À l'origine, Huit femmes est une pièce de théâtre datant de 1958. De l'intrigue développée sur les planches, on ne retiendra pas les ficelles policières, assez grossières et pleines d'incohérences. On préférera se souvenir des huit personnages. Huit femmes, on l'aurait deviné, bloquées, tendues, se montrant les dents. Entre haines, rancoeurs, jalousies et cachotteries, les relations entre ces huit personnages ont suffi à faire le succès de la pièce. Et nous ont permis, près d'un demi-siècle plus tard, de découvrir un drôle de film musical particulièrement réussi.

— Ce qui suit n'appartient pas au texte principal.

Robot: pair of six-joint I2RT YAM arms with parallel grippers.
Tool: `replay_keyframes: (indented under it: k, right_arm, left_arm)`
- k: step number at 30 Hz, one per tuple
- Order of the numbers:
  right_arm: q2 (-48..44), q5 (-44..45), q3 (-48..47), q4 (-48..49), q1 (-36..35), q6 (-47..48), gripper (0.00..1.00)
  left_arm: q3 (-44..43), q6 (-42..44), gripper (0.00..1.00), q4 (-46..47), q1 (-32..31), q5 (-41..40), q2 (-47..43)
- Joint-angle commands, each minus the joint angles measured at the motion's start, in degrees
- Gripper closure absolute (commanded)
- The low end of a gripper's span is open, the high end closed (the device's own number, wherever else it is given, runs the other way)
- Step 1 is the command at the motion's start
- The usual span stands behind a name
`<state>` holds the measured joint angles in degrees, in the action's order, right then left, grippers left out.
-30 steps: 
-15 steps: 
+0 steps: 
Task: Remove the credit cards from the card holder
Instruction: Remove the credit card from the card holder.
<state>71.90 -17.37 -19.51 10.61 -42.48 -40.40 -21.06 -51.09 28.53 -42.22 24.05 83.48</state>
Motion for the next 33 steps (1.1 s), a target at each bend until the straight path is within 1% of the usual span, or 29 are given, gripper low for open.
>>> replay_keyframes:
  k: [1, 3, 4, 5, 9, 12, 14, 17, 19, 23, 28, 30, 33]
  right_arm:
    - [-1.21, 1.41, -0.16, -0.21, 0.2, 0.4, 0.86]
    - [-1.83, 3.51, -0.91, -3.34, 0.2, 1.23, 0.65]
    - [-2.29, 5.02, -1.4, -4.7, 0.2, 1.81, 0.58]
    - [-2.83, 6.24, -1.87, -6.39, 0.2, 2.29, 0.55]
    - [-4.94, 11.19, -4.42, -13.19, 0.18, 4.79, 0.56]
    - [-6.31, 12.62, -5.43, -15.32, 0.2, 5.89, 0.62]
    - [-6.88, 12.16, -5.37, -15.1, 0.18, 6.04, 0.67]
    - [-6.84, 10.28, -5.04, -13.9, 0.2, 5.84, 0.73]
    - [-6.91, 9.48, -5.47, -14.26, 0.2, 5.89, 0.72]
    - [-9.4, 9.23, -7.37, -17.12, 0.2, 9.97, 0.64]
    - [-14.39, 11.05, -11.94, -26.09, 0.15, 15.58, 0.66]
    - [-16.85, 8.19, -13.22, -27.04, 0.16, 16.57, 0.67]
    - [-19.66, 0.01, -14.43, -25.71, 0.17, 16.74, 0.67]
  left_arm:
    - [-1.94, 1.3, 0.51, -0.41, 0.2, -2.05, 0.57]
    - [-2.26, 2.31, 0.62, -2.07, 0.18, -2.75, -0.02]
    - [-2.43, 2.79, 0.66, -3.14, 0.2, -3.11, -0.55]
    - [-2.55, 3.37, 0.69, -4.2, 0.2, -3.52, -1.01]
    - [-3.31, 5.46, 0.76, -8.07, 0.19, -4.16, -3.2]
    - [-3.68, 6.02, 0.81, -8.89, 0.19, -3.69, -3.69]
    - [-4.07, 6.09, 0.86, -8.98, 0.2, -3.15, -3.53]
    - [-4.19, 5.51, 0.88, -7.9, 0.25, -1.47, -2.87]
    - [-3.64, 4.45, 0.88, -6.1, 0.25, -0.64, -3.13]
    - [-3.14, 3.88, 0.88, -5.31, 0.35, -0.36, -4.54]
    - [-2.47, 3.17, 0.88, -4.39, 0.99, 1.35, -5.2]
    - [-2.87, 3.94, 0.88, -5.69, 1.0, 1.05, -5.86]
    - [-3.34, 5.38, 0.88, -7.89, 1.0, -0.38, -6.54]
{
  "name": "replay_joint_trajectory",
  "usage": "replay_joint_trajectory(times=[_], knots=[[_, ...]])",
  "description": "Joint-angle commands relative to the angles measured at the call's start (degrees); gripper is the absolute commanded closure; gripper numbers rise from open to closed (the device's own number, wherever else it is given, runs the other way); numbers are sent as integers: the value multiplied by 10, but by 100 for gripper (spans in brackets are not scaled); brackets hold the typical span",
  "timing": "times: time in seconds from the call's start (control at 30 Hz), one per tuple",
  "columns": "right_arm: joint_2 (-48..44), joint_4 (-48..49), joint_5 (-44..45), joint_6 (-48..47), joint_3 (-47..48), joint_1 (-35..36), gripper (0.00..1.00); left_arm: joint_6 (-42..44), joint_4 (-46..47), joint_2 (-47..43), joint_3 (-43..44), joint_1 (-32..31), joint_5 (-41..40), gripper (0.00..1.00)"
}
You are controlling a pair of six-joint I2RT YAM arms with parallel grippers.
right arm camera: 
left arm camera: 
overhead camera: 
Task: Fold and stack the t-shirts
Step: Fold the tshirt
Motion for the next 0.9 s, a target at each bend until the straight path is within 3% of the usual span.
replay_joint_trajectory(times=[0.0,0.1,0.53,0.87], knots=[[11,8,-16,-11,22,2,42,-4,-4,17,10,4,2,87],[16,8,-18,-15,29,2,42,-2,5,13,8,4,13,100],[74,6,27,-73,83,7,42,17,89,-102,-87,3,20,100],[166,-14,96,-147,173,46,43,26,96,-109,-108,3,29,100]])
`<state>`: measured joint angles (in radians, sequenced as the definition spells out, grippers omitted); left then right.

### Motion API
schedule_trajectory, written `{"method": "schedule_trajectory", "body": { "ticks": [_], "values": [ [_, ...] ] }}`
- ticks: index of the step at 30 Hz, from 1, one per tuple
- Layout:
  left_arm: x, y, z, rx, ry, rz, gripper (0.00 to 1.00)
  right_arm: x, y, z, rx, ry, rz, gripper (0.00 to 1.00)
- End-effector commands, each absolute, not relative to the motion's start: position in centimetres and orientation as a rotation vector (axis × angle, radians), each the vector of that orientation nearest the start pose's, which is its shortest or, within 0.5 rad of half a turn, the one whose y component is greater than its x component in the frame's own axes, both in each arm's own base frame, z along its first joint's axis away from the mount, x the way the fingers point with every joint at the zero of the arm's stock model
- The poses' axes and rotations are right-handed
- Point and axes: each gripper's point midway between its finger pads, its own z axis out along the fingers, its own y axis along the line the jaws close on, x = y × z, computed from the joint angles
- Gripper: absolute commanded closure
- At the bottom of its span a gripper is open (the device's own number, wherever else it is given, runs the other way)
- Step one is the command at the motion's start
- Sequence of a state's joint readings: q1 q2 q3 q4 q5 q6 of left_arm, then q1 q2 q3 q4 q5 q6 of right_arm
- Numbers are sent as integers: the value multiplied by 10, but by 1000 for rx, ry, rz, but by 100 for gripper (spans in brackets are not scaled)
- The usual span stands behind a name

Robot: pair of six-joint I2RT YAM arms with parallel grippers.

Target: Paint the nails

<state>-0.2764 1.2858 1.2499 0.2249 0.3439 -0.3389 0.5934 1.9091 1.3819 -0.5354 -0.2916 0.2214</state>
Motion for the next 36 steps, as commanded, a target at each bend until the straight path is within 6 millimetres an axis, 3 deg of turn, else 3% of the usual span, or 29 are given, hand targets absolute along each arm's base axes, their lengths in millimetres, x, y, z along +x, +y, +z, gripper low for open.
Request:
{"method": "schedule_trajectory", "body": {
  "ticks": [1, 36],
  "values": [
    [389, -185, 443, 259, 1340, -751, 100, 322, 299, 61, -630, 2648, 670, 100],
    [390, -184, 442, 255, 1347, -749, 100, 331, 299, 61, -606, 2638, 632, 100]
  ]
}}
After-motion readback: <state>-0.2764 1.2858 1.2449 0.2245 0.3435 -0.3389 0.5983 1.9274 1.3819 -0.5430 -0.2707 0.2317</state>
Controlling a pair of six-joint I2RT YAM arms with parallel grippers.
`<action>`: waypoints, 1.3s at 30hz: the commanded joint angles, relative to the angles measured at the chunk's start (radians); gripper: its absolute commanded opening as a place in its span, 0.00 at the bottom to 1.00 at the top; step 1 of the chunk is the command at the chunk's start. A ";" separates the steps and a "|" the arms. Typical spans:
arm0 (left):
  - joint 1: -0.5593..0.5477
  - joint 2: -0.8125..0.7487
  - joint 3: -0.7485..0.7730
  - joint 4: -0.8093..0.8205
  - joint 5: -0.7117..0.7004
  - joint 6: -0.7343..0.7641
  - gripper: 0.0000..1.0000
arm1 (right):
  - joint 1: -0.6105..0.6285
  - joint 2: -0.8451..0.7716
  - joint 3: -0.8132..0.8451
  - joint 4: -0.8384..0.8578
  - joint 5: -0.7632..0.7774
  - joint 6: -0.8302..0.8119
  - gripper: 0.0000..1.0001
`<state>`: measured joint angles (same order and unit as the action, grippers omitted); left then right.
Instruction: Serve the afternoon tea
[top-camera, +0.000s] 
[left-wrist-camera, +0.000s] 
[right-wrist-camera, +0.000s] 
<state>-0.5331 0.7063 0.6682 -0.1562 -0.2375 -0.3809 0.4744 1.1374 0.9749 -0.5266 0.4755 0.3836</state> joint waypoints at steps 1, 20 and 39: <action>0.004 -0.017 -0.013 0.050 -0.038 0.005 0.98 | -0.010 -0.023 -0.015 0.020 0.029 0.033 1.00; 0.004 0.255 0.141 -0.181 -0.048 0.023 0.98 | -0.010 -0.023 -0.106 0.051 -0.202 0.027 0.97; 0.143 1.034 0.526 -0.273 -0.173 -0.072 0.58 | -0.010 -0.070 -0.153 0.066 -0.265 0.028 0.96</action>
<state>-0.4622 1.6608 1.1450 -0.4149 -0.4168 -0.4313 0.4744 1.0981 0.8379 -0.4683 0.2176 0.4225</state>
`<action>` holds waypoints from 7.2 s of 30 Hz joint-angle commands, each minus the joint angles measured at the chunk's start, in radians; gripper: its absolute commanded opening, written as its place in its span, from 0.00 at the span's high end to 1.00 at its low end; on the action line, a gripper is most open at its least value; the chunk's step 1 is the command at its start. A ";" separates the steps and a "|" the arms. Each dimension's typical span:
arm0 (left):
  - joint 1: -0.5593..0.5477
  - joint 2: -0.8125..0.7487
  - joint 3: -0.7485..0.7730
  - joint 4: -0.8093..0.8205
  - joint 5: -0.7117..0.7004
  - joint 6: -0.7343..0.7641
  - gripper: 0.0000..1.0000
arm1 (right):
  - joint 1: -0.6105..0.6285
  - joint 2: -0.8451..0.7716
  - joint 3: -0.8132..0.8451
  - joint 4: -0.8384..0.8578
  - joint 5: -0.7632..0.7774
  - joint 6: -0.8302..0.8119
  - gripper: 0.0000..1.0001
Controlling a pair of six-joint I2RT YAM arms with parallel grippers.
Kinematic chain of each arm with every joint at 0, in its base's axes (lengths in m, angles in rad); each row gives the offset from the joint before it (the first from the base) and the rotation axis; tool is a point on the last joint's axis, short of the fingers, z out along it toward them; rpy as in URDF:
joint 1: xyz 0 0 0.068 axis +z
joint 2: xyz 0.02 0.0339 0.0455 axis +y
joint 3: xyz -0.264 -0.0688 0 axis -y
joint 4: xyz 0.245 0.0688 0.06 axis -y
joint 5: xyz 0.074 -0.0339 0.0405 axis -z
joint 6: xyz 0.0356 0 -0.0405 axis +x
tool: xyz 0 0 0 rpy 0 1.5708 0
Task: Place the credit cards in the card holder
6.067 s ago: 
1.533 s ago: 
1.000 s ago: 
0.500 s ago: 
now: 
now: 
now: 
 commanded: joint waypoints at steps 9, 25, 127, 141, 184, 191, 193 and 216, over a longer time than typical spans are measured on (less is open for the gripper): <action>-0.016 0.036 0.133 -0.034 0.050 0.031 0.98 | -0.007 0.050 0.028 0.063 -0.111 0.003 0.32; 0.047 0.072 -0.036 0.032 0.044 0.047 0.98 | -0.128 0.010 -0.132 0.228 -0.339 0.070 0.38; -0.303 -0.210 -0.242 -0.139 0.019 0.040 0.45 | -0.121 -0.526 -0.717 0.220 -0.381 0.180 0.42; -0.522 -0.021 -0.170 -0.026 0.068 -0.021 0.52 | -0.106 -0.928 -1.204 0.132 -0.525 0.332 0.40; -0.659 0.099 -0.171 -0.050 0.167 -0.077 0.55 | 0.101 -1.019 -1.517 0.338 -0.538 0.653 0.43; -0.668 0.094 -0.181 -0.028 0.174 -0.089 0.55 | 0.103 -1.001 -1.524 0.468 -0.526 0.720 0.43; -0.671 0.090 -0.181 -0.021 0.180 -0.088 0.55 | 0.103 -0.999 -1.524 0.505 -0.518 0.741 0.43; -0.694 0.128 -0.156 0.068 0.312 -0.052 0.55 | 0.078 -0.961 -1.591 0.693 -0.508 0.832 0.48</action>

Aux simples disputes et agaceries comiques de la pièce originelle, Ozon a choisi de rajouter beaucoup de sensualité dans l'histoire de ces huit femmes. Dans une ambiance feutrée, des dialogues frôlant la drôlerie absurde laissent entrevoir des passions camouflées et des attirances refoulées. Le film aborde des thèmes parfois lourds avec une légèreté comique bienvenue. L'ajout de chansons, chorégraphiées avec soin dans des décors éclatants confirme le choix de la rupture de ton. En résulte une atmosphère vraiment particulière, assez agréable, qui marque l'esprit pendant longtemps.
Pour que l'ensemble marche, encore fallait-il soigner l'interprétation. Le casting s'avère impressionnant, réunissant des noms féminins très connus du cinéma français. Si les performances sont inégales, aucune n'est vraiment décevante. Trois des actrices sortent du lot.
- Ludivine Sagnier, dans le rôle de la benjamine du groupe, apporte une
certaine fraîcheur à l'ensemble, avec ses airs de garçon manqué,
gamine à la fois maligne et boudeuse.
- Fanny Ardant, pour sa part, transpire le charme, voire l'érotisme
dans un personnage qui lui va comme les gants qu'elle porte lors de
son apparition.
- Mais, surtout, c'est Isabelle Huppert, qui impressionne. Elle
interprète avec brio une Augustine grinçante, amère, très drôle et
pourtant terriblement émouvante.
Si 8 Femmes pourra rebuter certains spectateurs par son ambiance décalée et les énormes incohérences de son intrigue policière, il séduira une autre frange du public, avide d'originalité. On se laisse entraîner rapidement par le charme certain de cette atmosphère désuète, sensuelle, absurde et envoûtante.